私たちは、百周年を機に、東京大学経済学部を日本、さらにアジア、世界における経済学の研究・教育の拠点として発展させ、日本社会経済の発展に対する貢献を継続したいと考えています。しかし、国立大学の財政状況は国の財政事情の煽りを受けて年々厳しくなっており、東京大学も決して例外ではありません。

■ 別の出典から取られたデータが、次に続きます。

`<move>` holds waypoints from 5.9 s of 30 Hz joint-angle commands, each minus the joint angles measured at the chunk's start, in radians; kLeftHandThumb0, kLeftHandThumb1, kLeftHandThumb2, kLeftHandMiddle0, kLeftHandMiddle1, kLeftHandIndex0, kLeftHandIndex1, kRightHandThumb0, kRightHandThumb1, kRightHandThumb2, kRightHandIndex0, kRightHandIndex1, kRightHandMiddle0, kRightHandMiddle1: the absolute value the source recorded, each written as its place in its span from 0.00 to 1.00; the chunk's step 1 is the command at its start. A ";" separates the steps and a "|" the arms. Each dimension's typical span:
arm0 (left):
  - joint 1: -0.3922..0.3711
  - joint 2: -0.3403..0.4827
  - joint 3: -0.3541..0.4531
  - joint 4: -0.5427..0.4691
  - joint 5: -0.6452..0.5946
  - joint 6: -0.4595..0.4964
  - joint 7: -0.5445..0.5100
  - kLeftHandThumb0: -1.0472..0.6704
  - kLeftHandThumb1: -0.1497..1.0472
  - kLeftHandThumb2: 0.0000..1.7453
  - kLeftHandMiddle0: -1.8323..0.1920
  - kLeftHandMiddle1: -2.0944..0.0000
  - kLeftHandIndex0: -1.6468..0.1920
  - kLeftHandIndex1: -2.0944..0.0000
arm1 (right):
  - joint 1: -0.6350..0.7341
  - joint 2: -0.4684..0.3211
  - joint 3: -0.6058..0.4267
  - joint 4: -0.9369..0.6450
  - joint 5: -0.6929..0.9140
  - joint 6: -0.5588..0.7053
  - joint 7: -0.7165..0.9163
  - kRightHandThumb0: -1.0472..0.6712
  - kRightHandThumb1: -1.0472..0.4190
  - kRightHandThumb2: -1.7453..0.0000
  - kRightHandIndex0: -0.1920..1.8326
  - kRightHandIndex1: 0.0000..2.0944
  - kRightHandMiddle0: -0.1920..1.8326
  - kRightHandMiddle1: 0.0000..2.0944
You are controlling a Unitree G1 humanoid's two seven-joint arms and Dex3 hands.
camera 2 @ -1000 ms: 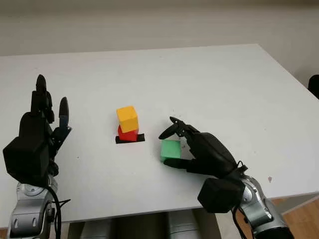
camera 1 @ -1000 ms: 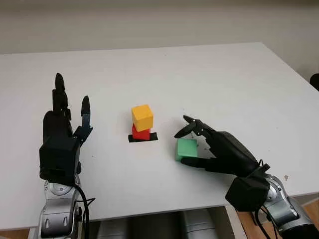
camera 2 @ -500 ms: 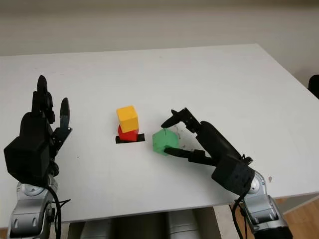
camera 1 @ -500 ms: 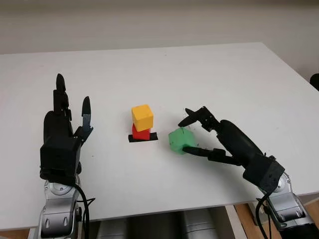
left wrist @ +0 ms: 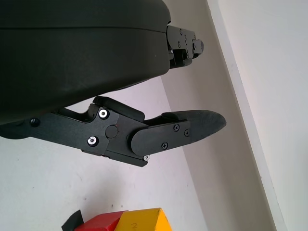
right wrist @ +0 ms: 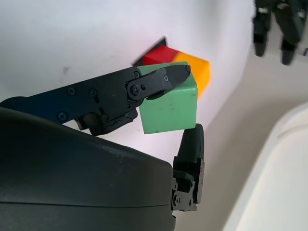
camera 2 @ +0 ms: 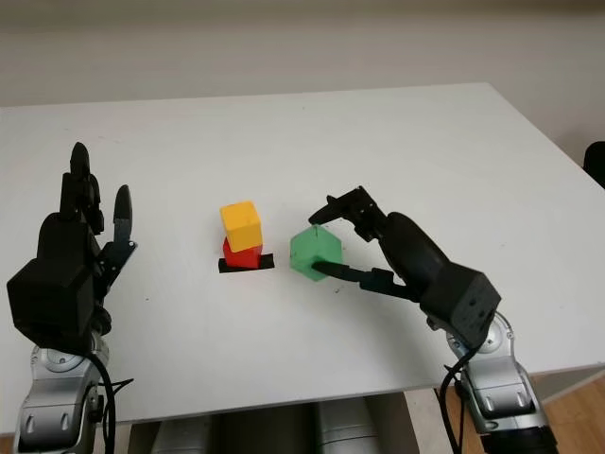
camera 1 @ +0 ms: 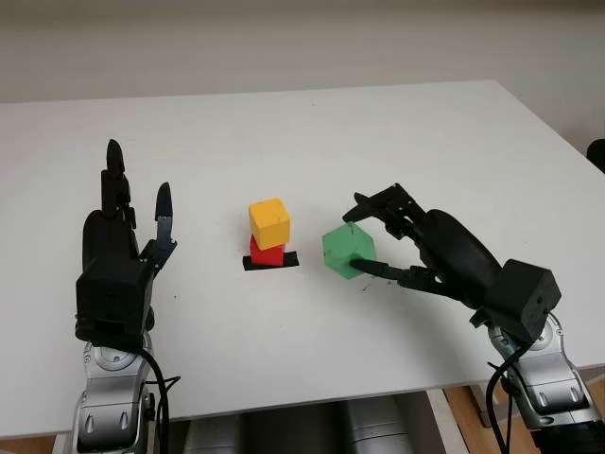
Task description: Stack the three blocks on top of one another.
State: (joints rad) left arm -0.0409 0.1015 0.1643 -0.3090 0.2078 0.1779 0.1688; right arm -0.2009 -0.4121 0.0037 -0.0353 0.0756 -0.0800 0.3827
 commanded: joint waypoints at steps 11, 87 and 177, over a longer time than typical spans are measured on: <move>-0.011 0.007 0.002 0.004 -0.004 -0.027 0.001 0.25 1.00 0.33 0.93 0.98 0.91 0.98 | -0.288 0.068 -0.024 0.093 0.071 0.159 0.000 0.34 0.03 0.97 0.23 0.04 0.21 0.77; 0.012 -0.033 -0.013 -0.019 0.013 -0.008 0.031 0.25 1.00 0.32 0.92 0.97 0.92 0.97 | -0.726 0.126 0.127 0.664 -0.176 -0.047 0.168 0.33 0.08 0.97 0.26 0.04 0.28 0.77; 0.012 -0.064 -0.030 -0.011 0.031 -0.010 0.055 0.25 1.00 0.31 0.93 0.97 0.92 0.97 | -0.753 0.124 0.088 0.573 -0.098 0.061 0.263 0.08 0.02 0.93 0.00 0.00 0.00 0.00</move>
State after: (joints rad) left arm -0.0257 0.0345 0.1324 -0.3202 0.2399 0.1758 0.2212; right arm -0.9254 -0.2741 0.1102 0.5735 -0.0264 -0.0238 0.6647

そこで、私たちは、東京大学経済学部創立百周年記念事業のひとつとして、本学部の財務的基盤をより強固なものとするために、本学部同窓生、在学生の保護者、経済界、広く一般の方々からご寄附を募って、東京大学経済学部創立百周年記念基金(「次の百年基金」)を設けることにいたしました。本基金によって下記のようなプロジェクトを実施いたします。

1. 世界トップの研究大学をめざす研究基盤の整備
① 「次の百年基金」チェアの創設
② 「次の百年基金」レクチャーの創設
③ 「次の百年基金」セミナーの創設
2. イノベーティブな人材を育成する教育基盤の整備
① 「社内イノベーターコース」の新設
② イノベーティブ社会人教育
③ 卓越プログラムの拡充
3. 東京大学経済学部アーカイブの整備
『東京大学経済学部百年史』の編纂およびそのために収集・整理した史・資料の保存・公開

このように、私たちは、基金を学部・研究科の研究・教育・アーカイブの発展・整備のために有効に使わせていただくことを計画していますが、基金に基づく活動を内部の人間だけに関わる閉じられたものとしてではなく、できるだけ卒業生や広く社会にもそれを還元できる開かれたものにしたいとも考えております。翻って東京大学経済学部には「経友会」という歴史があり、財政的基盤もしっかりした同窓会があります。私たちは、「経友会」を足場に、創立百周年を機縁として卒業生や社会との結びつきを強化するつもりです。さしあたりは、公開講演会、セミナー、学部の現状報告会などを計画しております。

「次の百年基金」募金に対する卒業生の皆様のご理解とご支援とともに、関連行事に積極的にご参加いただくことをお願い申し上げます。